Calibrating A Noisy Quantum Kernel With Grid Search For Adversarial Shift Robustness

Why I got obsessed with “shift robustness” in quantum kernels

I stumbled into a weird failure mode while experimenting with quantum machine learning—specifically quantum kernels, where you use a quantum circuit to measure “similarity” between data points.

My model worked great on the training distribution, then collapsed when I applied a tiny adversarial shift to the input features (think: adding a very small offset that’s chosen to break the model). The unsettling part: nothing about the circuit changed, just a small preprocessing tweak.

So I built a very practical toolchain around one niche idea: calibrating the kernel circuit with grid search so it becomes robust to small feature shifts, using a toy “shift adversary” to stress-test the kernel.

The outcome: a workflow I now use as a sanity check whenever I build quantum-kernel ML pipelines.

The core idea: a quantum kernel as a similarity matrix

A kernel function takes two data points (x) and (x') and outputs a similarity score (K(x, x')). A kernel method then uses that similarity matrix for learning.

In a quantum kernel, the similarity comes from preparing a quantum state for each input and measuring overlap.

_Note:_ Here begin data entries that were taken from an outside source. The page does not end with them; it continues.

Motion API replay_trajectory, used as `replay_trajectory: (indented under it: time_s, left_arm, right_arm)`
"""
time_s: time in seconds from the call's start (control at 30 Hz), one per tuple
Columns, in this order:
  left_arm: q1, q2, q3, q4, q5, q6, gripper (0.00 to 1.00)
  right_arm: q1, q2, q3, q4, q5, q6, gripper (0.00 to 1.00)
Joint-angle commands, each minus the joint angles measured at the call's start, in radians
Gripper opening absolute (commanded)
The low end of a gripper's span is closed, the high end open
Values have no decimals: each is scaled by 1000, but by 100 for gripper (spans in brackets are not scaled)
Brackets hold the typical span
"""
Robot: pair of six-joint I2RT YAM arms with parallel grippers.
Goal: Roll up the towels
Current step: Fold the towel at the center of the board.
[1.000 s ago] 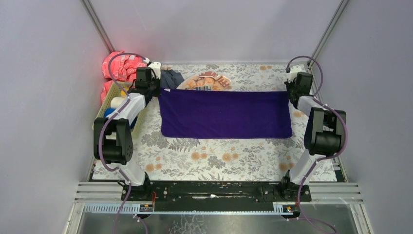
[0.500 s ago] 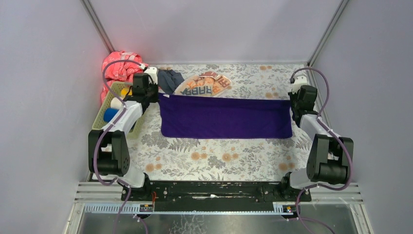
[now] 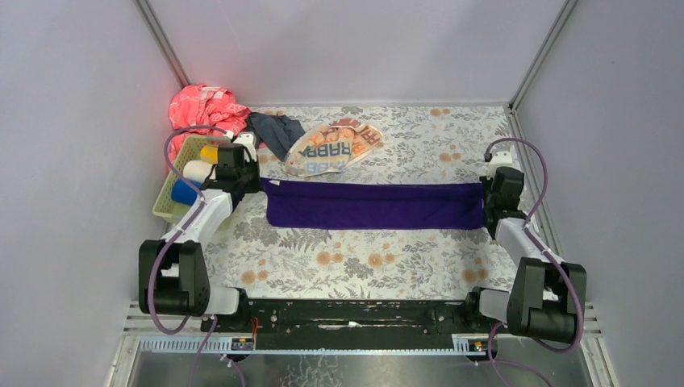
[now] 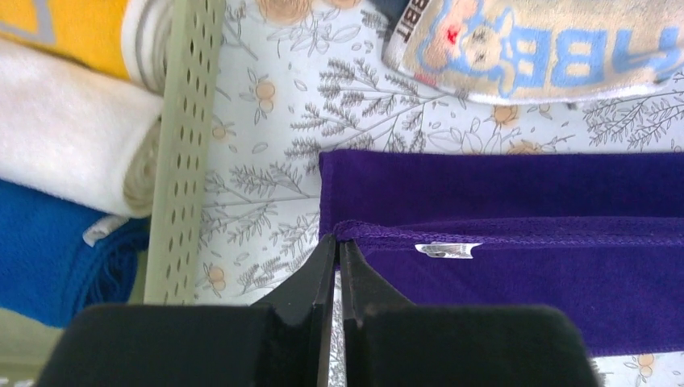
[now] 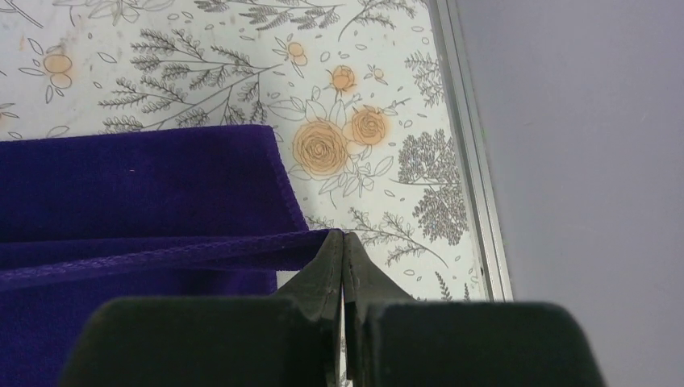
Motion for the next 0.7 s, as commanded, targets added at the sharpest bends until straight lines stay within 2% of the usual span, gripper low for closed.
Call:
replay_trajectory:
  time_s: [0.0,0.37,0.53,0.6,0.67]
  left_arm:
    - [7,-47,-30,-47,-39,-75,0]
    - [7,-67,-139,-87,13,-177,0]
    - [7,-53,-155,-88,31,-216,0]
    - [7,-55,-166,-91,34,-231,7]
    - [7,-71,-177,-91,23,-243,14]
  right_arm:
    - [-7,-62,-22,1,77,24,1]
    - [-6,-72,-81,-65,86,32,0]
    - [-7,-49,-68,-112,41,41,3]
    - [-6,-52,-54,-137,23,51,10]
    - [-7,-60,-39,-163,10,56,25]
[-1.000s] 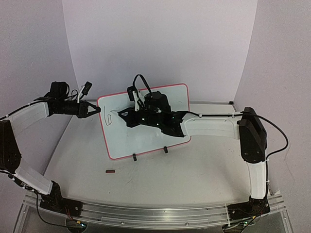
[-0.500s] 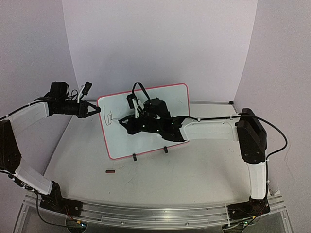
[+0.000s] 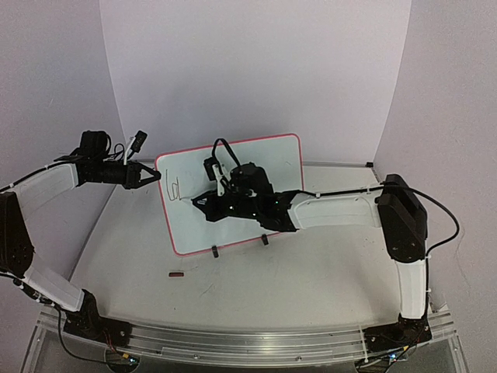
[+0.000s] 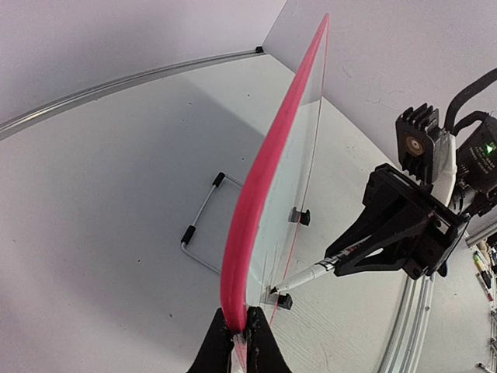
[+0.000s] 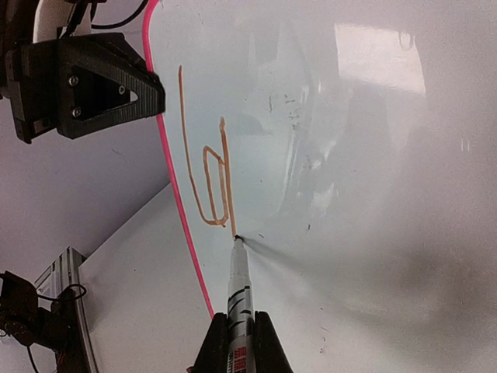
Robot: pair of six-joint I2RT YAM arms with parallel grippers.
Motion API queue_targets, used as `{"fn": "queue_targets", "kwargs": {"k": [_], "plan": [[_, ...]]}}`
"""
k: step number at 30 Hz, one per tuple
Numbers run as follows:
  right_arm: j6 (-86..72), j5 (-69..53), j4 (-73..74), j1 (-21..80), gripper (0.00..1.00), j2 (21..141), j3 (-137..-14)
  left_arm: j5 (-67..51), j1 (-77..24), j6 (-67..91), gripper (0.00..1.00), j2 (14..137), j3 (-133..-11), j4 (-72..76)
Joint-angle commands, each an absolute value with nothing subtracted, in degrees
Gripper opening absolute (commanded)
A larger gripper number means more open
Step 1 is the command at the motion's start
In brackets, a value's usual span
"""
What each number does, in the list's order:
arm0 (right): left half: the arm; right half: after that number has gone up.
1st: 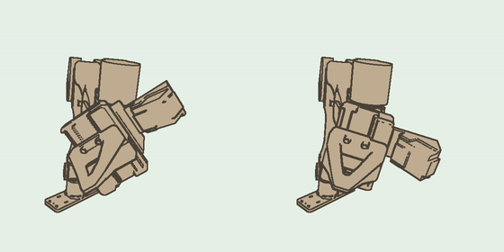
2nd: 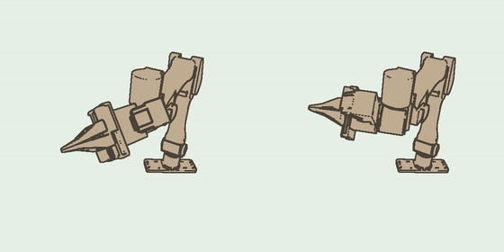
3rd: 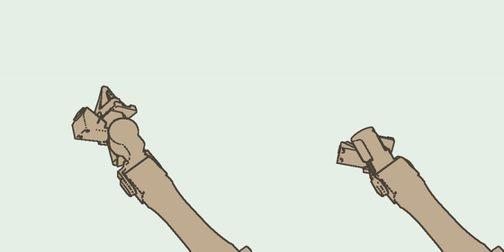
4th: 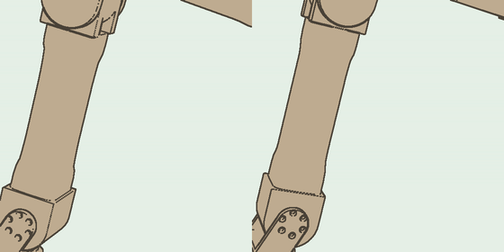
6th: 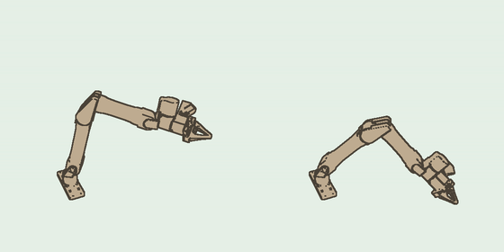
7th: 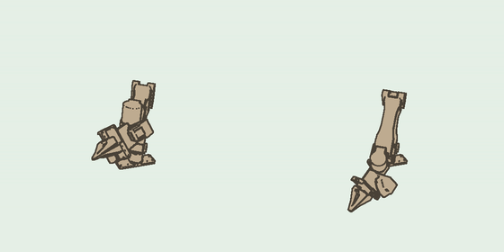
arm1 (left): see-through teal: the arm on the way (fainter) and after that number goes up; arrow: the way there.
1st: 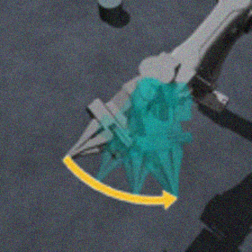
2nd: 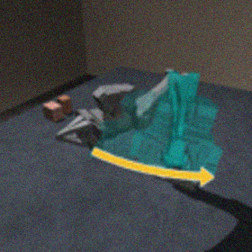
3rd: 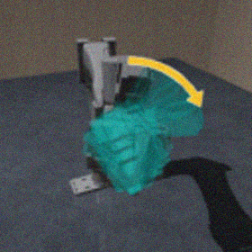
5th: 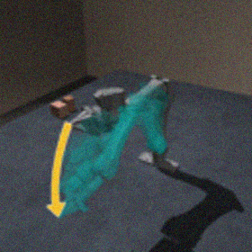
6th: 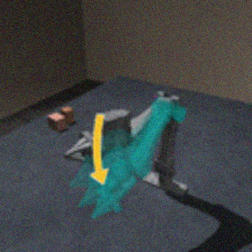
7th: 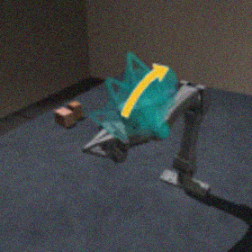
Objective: Write a sentence on the whiteboard
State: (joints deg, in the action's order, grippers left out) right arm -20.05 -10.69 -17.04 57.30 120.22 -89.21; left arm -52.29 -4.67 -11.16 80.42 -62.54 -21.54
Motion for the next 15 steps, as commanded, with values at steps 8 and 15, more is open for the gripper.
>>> {"fn": "queue_targets", "kwargs": {"k": [8, 15], "plan": [[-19.5, -1.5, -21.0, 56.3, 0.00, 116.3, -90.0, -49.5, -4.6, -13.1, 0.00, 80.3, -63.8, -23.3], [-19.5, -1.7, -21.1, 56.2, 0.00, 116.8, -90.8, -49.5, -4.6, -13.1, 0.00, 80.2, -63.9, -23.3]]}}
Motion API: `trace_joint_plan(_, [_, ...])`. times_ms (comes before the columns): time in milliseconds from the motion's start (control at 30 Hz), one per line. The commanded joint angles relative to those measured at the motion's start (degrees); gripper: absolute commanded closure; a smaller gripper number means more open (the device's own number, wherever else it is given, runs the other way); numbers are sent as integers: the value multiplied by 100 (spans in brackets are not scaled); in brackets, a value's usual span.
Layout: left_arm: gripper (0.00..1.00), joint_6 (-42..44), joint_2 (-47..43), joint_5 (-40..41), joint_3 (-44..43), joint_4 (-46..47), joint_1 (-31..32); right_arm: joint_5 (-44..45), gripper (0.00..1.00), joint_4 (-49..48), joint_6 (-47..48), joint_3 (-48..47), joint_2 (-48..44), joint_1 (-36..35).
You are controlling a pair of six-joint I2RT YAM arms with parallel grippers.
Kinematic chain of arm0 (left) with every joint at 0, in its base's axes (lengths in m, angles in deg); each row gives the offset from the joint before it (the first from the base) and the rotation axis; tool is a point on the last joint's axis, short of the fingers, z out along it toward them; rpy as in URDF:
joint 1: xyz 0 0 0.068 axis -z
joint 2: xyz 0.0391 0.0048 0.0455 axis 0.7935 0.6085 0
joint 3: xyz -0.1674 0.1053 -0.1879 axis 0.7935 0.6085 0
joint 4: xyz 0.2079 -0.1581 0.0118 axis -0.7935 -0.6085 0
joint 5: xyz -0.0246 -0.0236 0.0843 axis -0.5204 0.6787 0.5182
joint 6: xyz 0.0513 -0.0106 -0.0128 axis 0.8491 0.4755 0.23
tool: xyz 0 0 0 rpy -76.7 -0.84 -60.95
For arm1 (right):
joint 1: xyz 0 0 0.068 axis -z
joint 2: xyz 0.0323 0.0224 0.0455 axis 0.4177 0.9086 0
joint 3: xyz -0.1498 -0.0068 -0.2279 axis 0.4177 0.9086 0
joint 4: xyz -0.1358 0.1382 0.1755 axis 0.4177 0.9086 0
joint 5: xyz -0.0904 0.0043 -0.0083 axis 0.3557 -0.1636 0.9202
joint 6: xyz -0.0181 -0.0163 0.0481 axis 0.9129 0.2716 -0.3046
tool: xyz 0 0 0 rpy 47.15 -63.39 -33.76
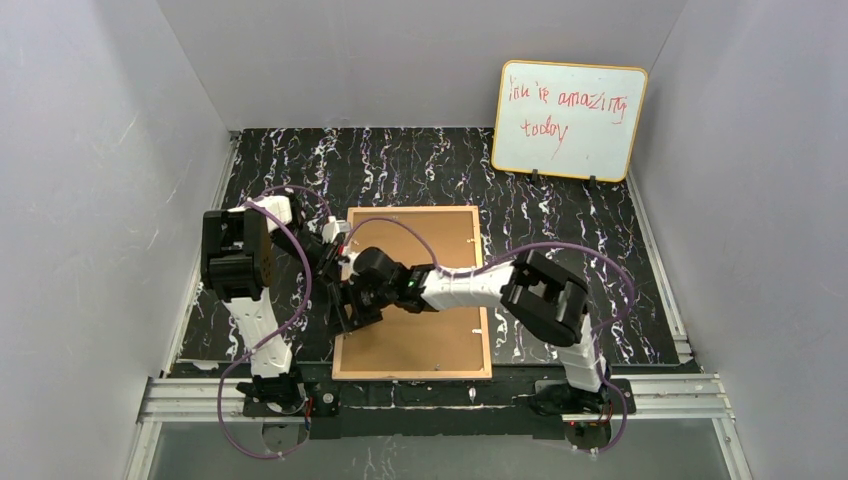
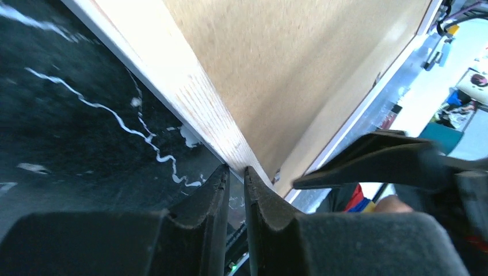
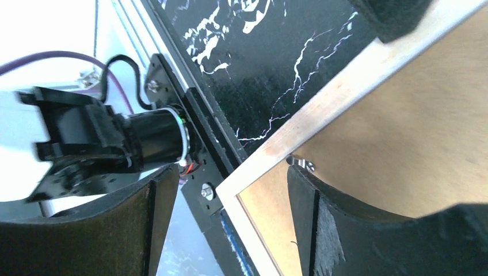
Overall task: Put the photo into the frame
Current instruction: Install the photo frame at the center of the board.
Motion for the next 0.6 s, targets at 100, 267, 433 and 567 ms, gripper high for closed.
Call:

Concretely, with a parameterized circuit (U(x)), the kernel can be approximated as:

[ K(x, x') = |\langle \psi(x) | \psi(x') \rangle|^2 ]

where (|\psi(x)\rangle = U(x),|0\rangle).

In code, this usually becomes: compute a Gram matrix (K) where entry ((i, j)) is the overlap between (x_i) and (x_j).

The niche part: adversarial shift robustness calibration

I wanted a kernel that doesn’t just look good on clean data. So I introduced an adversarial preprocessing step:

Start with a dataset (X).
Apply a small shift (\delta) to get (X_\delta = X + \delta).
Choose (\delta) from a small candidate set that hurts performance.

Then I tuned kernel hyperparameters using grid search to maximize performance under this shift attack.

This gives a concrete objective:

Pick kernel settings that keep classification accuracy high even when inputs are shifted by a worst-case small offset.

Building blocks I used (and what they mean)

I used:

Feature map circuit: turns real-valued features into quantum states.
Qiskit primitives: runs circuits and gets measurement results.
Kernel Gram matrix: builds (K_{ij}) from circuit overlap estimates.
Classical kernel SVM: trains a classifier on the kernel matrix.
Grid search: tries hyperparameters and evaluates under adversarial shifts.

The implementation below uses:

Qiskit for circuits and sampling
scikit-learn for the SVM
a manual shift adversary (small discrete candidate shifts) to keep everything transparent and reproducible.

Working code: quantum kernel + adversarial shift grid search

import numpy as np

from qiskit import QuantumCircuit
from qiskit_aer import AerSimulator
from qiskit.primitives import Sampler

from sklearn.svm import SVC
from sklearn.metrics import accuracy_score
from itertools import product


def feature_map(x, reps=1, entanglement=0.5):
    """
    Create a simple data-encoding circuit U(x).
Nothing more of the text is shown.